Exercise:
Write out again each line of the material below, unchanged, from the first one to the line that holds "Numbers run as".

Information provided:
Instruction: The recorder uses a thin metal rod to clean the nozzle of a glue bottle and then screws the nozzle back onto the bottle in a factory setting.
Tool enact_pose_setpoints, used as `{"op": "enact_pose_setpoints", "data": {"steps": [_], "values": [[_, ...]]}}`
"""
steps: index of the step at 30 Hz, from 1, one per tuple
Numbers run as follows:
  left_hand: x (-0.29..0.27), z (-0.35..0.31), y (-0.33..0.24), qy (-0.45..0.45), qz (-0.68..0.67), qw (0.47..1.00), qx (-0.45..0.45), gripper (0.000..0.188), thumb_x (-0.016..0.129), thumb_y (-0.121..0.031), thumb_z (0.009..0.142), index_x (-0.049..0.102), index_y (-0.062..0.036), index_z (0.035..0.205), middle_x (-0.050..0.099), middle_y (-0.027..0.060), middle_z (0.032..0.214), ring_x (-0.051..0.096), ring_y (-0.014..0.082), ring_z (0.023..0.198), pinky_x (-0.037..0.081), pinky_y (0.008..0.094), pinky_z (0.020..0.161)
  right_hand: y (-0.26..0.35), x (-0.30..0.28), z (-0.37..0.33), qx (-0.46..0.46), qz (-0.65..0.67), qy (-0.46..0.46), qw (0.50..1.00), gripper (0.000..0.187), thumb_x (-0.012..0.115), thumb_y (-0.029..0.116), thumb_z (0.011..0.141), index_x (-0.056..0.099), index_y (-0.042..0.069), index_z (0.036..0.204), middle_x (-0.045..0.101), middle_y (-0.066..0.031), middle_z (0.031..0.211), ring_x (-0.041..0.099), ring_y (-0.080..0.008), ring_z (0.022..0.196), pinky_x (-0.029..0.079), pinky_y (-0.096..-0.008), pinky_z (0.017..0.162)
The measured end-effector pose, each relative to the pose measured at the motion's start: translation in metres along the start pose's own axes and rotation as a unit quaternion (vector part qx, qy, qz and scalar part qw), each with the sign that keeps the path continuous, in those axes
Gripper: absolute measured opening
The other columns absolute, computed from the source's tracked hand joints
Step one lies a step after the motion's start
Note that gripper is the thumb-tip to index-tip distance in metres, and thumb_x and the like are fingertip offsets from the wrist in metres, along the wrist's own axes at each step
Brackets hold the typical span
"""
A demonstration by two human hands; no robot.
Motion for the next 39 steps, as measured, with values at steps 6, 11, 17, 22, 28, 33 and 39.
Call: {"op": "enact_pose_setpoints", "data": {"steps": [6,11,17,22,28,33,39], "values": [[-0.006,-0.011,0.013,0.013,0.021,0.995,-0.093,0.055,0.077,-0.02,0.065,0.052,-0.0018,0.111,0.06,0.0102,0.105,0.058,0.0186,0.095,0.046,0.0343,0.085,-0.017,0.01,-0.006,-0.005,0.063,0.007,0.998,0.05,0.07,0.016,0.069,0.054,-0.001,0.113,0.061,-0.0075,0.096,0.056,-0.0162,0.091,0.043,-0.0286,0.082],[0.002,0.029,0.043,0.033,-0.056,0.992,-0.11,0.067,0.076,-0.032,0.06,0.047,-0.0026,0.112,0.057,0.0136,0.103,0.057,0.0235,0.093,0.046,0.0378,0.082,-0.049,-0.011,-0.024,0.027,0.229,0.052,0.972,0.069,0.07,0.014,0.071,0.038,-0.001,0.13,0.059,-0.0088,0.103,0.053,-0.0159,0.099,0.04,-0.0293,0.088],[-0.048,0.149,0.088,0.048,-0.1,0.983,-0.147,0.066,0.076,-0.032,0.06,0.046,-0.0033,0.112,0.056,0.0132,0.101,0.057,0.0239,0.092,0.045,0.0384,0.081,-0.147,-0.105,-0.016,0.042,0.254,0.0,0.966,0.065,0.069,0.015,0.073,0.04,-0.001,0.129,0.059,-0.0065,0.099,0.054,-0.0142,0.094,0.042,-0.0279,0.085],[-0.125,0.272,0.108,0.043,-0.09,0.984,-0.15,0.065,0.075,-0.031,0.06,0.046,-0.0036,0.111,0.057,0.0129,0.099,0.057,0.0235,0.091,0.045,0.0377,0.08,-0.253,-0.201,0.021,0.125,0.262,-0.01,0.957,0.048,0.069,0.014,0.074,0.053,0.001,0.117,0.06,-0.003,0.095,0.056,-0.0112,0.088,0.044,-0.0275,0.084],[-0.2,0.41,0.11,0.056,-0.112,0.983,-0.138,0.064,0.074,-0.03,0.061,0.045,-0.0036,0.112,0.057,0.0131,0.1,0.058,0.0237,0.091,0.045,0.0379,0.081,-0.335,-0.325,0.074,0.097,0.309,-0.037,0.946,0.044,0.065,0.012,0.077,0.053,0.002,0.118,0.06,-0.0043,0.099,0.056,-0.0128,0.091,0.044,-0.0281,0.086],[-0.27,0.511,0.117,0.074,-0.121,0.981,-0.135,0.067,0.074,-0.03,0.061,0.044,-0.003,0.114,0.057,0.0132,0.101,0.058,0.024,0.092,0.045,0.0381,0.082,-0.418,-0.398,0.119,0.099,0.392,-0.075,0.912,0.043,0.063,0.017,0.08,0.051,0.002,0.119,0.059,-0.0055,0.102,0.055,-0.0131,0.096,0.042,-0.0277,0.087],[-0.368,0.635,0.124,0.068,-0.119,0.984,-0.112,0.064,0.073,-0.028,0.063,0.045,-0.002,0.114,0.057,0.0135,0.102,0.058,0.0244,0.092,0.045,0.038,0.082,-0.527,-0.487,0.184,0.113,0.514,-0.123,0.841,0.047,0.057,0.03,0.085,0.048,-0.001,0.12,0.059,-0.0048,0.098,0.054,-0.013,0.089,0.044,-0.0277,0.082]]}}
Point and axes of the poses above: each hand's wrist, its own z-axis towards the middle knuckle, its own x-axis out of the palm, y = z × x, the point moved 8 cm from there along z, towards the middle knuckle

Response to this task:
Instruction: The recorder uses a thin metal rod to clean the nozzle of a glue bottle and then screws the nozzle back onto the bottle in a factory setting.
Tool enact_pose_setpoints, used as `{"op": "enact_pose_setpoints", "data": {"steps": [_], "values": [[_, ...]]}}`
"""
steps: index of the step at 30 Hz, from 1, one per tuple
Numbers run as follows:

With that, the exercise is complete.